Smaller values of \(\gamma >0\) give larger sets \(W(K_\gamma ,\, {\varPi })\) (see Fig. 2), and in the limit as \(\gamma \rightarrow 0\), they give the entire plane with excluded nonzero points on the line \(w_1+w_2=0\). However, the domain of “appropriate” values of w remains “asymptotically thin”, even if we give up with the estimate (40): according to Proposition 1, for every \(d\in \mathbb {R}^2\) with \(d_1\not =d_2\) it holds that \(w(t)=td\) does not belong to this domain for all \(t>0\) small enough.

Fig. 2
figure 2

Set \(W(K_\gamma ,\, {\varPi })\)

We next turn to the case when \(\varphi (u)=\varphi _1(u)=u_1\), \(\varphi _2(u)=u_2\).
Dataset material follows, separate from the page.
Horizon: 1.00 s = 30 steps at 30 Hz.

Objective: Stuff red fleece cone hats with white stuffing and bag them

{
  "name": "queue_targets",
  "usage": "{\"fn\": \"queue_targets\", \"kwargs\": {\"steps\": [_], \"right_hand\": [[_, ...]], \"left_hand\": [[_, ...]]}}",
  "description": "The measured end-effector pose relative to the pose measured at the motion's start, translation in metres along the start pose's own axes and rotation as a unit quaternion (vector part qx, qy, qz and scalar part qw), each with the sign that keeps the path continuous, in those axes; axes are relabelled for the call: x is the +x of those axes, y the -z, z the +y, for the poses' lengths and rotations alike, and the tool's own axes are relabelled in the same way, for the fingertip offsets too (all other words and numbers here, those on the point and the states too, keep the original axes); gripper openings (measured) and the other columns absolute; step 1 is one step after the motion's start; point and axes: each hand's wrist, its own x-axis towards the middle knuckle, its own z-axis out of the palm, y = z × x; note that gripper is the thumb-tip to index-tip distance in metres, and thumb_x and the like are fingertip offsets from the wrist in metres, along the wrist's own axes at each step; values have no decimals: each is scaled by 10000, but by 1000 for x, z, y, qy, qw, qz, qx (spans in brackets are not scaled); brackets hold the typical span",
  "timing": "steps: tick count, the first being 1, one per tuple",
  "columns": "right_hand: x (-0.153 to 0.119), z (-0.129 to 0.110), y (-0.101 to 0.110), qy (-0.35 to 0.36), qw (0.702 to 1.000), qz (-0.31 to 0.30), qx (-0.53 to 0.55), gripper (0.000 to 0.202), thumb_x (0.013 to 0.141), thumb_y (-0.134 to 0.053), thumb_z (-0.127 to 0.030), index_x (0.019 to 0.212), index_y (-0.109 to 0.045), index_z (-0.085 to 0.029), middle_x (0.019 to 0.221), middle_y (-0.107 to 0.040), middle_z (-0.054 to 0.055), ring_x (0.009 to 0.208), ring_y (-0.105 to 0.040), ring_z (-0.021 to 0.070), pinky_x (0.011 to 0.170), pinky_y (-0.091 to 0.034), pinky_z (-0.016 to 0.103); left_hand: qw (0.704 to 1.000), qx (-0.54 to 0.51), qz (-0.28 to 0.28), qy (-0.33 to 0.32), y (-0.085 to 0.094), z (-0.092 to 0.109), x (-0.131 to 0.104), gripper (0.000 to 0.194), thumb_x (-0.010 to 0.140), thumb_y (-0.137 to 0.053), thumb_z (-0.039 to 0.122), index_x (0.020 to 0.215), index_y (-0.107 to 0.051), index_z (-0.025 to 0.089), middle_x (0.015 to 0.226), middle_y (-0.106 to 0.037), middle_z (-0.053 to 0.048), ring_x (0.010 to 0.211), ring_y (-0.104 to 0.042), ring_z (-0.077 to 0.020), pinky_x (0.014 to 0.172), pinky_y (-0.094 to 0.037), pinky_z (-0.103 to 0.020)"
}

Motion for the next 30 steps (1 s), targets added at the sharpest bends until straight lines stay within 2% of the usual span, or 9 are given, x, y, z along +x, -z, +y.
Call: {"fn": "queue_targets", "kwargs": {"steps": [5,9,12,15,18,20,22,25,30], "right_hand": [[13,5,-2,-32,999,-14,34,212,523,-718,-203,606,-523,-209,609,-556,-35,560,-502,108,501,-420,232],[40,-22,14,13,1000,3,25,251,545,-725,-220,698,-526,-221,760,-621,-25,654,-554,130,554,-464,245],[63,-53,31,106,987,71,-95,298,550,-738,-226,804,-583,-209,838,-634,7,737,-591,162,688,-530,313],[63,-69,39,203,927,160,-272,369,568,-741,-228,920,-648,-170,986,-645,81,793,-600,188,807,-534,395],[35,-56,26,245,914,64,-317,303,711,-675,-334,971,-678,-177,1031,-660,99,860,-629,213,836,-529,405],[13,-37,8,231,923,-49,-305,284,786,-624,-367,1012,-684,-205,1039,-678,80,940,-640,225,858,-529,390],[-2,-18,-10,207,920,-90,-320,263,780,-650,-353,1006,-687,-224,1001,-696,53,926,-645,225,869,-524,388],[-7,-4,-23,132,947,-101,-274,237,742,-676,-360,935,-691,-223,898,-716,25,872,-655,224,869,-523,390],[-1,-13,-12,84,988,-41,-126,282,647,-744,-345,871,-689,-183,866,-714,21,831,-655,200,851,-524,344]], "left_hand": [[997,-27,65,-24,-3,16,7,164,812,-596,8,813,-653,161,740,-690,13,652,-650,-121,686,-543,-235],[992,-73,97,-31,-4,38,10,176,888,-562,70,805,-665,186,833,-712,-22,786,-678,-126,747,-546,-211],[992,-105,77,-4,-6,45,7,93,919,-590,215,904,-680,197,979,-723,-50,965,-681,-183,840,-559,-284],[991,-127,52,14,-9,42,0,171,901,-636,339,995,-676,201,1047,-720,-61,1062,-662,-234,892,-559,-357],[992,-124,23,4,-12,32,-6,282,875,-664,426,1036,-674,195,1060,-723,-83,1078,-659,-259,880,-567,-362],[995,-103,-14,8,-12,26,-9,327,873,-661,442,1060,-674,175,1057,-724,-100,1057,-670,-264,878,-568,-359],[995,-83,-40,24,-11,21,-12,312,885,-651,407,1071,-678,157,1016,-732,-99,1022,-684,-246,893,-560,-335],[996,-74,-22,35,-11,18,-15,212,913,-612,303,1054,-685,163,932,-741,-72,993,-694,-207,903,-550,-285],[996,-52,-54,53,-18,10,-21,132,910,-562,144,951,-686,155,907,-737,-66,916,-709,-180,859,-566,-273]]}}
Consider any noncritical solution, say \(\bar{u}=(0,\, 1)\). Let \({\varPi }\) be the orthogonal projector onto \((\mathrm{im}{\varPhi }'(\bar{u}))^\bot =\{ w\in \mathbb {R}^2\mid w_1=0\} \). We have that

$$\begin{aligned} {\varPi }=\left( \begin{array}{cc} 0&{}0\\ 0&{}1 \end{array} \right) , \quad {\varPhi }''(\bar{u})[v]=\left( \begin{array}{cc} 2v_1&{}0\\ v_2&{}v_1 \end{array} \right) , \quad {\varPsi }(\bar{u};\, v)= \left( \begin{array}{cc} 2v_1&{}0\\ 1&{}0 \end{array} \right) . \end{aligned}$$

This matrix is singular whatever is taken as v, and hence, \({\varPhi }\) is not 2-regular at \(\bar{u}\) in any direction. Therefore, Theorem 4 is not applicable at such solutions.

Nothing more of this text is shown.